Describe the moment you decided it was time to pursue this as a career?
It’s taken a while for me to get here! I’ve always been the nerdy art kid… in college I was torn between Computer Science and a Studio Art degree, but because people kept asking me, “What are you going to do with an art degree?” I chickened out and went the computer science track for college, and then for a few years after school. A few years ago my sister-in-law was engaged and asked me to do some engagement pictures. I had a lot of fun during the session and the pictures turned out decent for someone’s first try. I somehow mustered up the courage to write her wedding photographer an email asking to tag along to a shoot. Bless her heart, she hired me as an associate shortly after. If it was not for her, I’m not sure where I would be today. It didn’t take long before I realized this is what I was meant to do. Even though for a while I was working a ridiculous number or hours between my computer day job and photography – I started to have more energy and enthusiasm about work, life, and everything. Getting to be creative, and doing something I love for a career has truly affected all areas of my life in a positive way!

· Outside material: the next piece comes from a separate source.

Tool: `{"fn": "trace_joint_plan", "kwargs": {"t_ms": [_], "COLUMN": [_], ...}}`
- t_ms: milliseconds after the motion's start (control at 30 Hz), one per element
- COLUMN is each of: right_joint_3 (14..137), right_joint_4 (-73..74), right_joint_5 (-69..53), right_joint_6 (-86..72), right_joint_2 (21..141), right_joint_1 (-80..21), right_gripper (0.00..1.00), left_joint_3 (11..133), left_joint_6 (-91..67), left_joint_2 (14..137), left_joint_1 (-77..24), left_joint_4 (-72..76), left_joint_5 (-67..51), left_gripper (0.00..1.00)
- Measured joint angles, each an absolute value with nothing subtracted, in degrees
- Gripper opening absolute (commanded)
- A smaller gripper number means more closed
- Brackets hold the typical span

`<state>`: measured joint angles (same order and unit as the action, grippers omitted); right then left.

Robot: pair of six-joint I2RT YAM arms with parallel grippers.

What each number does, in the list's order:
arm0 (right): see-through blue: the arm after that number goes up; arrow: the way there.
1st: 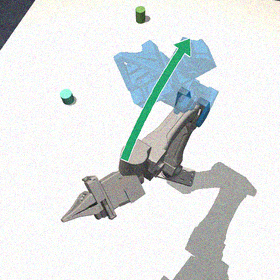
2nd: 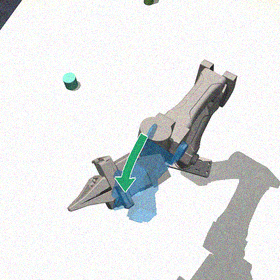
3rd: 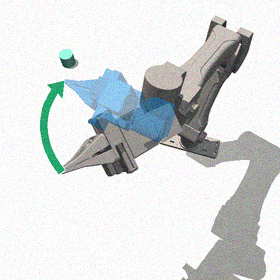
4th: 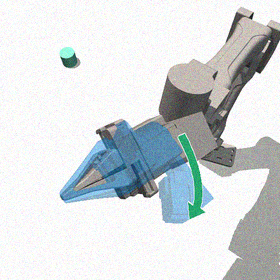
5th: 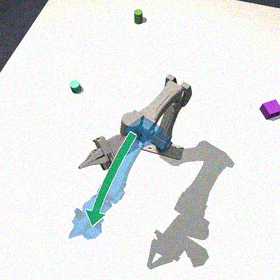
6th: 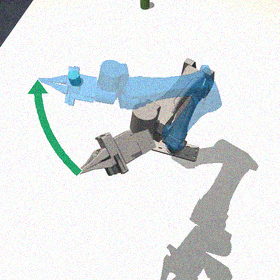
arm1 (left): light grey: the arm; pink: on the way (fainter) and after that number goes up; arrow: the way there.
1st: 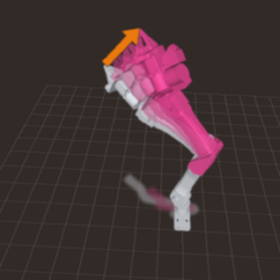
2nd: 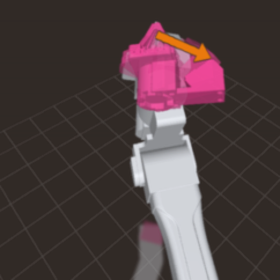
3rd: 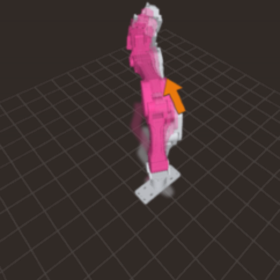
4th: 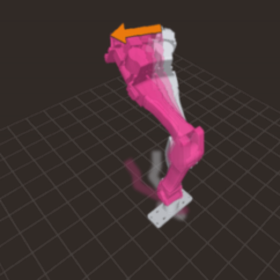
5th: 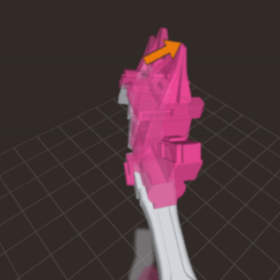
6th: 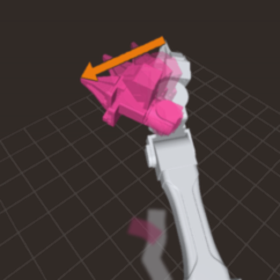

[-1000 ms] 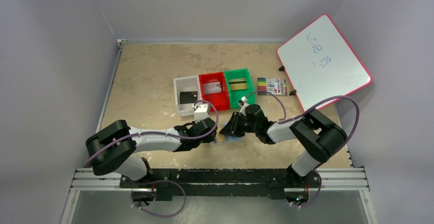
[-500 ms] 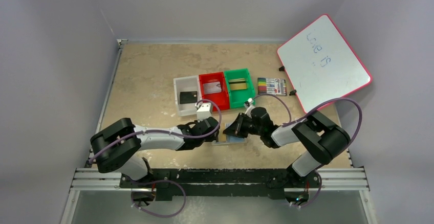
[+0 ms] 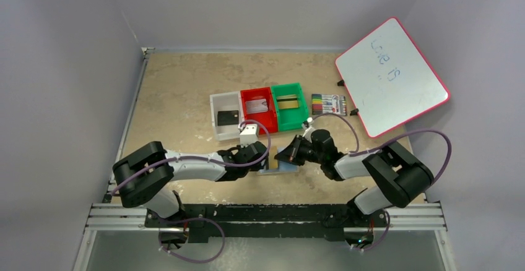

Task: Take the credit cards out of the card holder
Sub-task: Remove the credit card from the card holder.

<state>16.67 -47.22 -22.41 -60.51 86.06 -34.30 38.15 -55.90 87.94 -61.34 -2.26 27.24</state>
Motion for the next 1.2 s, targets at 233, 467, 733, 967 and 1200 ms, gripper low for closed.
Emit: {"fn": "trace_joint_plan", "kwargs": {"t_ms": [233,467,733,967,1200], "right_joint_3": [16.03,16.05,16.16,16.16,16.16], "right_joint_4": [-45.15,-47.66,-48.88,-48.88,-48.21], "right_joint_5": [-22.63,-24.34,-25.23,-25.19,-24.56], "right_joint_6": [-58.74,-58.41,-58.24,-58.02,-57.76], "right_joint_2": [85.76,90.19,91.24,91.24,91.00], "right_joint_1": [-32.60,-32.49,-32.34,-32.34,-32.10], "right_gripper": [0.00,0.00,0.00,0.00,0.00], "left_joint_3": [38.28,37.15,37.06,37.01,40.93], "left_joint_6": [-55.92,-55.70,-55.70,-55.99,-58.52], "left_joint_2": [87.94,84.64,82.11,86.83,92.95], "left_joint_1": [-61.54,-61.54,-61.58,-61.58,-63.29], "left_joint_4": [-2.48,-2.46,3.77,9.23,6.42], "left_joint_5": [27.77,27.29,24.93,21.19,25.17], "left_gripper": [0.15,0.27,0.31,0.20,0.13]}}
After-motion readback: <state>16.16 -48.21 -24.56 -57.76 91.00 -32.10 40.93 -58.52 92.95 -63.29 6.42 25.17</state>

50mm, 50mm, 200iso, 1/1250, f/1.8
What is one thing you’ve learned so far that has proven most valuable?
I know this is probably an obvious statement for photographers to read, but understanding the technical part of photography – and getting composition/exposure/lighting correct straight out of the camera really makes a big difference in the work… At some point I realized a creative eye can only go so far. When I started I’d have clients push to have photos taken in places where the lighting was bad – like next to a statue or fountain or other setting during a time where the sun was harsh and not flattering. While I knew the photos wouldn’t look great, I didn’t always have the confidence to take control of the situation. I’ve learned to develop a trust with my clients where I work with them to photograph in situations that yield the best results.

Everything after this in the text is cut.